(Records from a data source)
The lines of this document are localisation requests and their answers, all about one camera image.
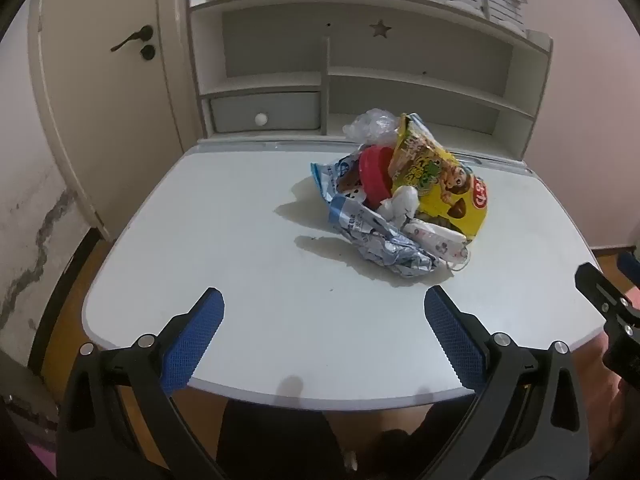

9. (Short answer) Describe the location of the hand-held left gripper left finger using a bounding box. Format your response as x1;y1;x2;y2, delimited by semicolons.
55;287;226;480

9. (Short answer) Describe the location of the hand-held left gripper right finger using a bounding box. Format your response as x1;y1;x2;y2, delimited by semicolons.
424;285;591;480

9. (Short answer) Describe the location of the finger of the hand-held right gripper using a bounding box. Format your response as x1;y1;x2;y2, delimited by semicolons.
574;262;640;386
616;247;640;282

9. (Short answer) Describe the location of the yellow snack bag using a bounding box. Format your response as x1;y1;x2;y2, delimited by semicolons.
389;114;489;241

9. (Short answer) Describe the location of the pink round lid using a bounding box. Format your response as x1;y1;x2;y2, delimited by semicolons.
359;144;399;209

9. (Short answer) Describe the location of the clear plastic bag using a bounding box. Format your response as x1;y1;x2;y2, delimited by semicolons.
343;109;404;147

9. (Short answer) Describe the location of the crumpled white tissue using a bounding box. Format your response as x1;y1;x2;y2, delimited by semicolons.
376;186;419;229

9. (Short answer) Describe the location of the blue white panda wrapper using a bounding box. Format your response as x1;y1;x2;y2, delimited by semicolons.
310;156;372;207

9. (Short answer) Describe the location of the white room door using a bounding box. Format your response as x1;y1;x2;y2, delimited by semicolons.
27;0;201;241

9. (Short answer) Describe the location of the grey hutch drawer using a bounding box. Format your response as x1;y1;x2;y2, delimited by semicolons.
210;91;321;134

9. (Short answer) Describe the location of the white desk hutch shelf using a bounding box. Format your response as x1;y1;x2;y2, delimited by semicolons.
186;0;555;157

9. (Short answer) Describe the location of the black door handle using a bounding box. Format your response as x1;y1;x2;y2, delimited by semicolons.
111;26;154;52

* **About this task**:
All of the records must come back exactly as they stand, minus every picture.

* **Solved exercise**:
The lines of this document are localisation requests and their answers, all about one camera image.

9. (Short answer) Describe the location of the hand-held left gripper left finger using a bounding box. Format your response as x1;y1;x2;y2, delimited by semicolons.
55;287;226;480

9. (Short answer) Describe the location of the hand-held left gripper right finger using a bounding box. Format your response as x1;y1;x2;y2, delimited by semicolons.
424;285;591;480

9. (Short answer) Describe the location of the finger of the hand-held right gripper using a bounding box. Format your response as x1;y1;x2;y2, delimited by semicolons.
574;262;640;386
616;247;640;282

9. (Short answer) Describe the location of the yellow snack bag using a bounding box. Format your response as x1;y1;x2;y2, delimited by semicolons.
389;114;489;241

9. (Short answer) Describe the location of the pink round lid using a bounding box. Format your response as x1;y1;x2;y2, delimited by semicolons.
359;144;399;209

9. (Short answer) Describe the location of the clear plastic bag using a bounding box. Format your response as x1;y1;x2;y2, delimited by semicolons.
343;109;404;147

9. (Short answer) Describe the location of the crumpled white tissue using a bounding box. Format your response as x1;y1;x2;y2, delimited by semicolons.
376;186;419;229

9. (Short answer) Describe the location of the blue white panda wrapper using a bounding box. Format your response as x1;y1;x2;y2, delimited by semicolons.
310;156;372;207

9. (Short answer) Describe the location of the white room door using a bounding box. Format your response as x1;y1;x2;y2, delimited by semicolons.
27;0;201;241

9. (Short answer) Describe the location of the grey hutch drawer using a bounding box. Format your response as x1;y1;x2;y2, delimited by semicolons.
210;91;321;134

9. (Short answer) Describe the location of the white desk hutch shelf using a bounding box. Format your response as x1;y1;x2;y2, delimited by semicolons.
186;0;555;157

9. (Short answer) Describe the location of the black door handle using a bounding box. Format your response as x1;y1;x2;y2, delimited by semicolons.
111;26;154;52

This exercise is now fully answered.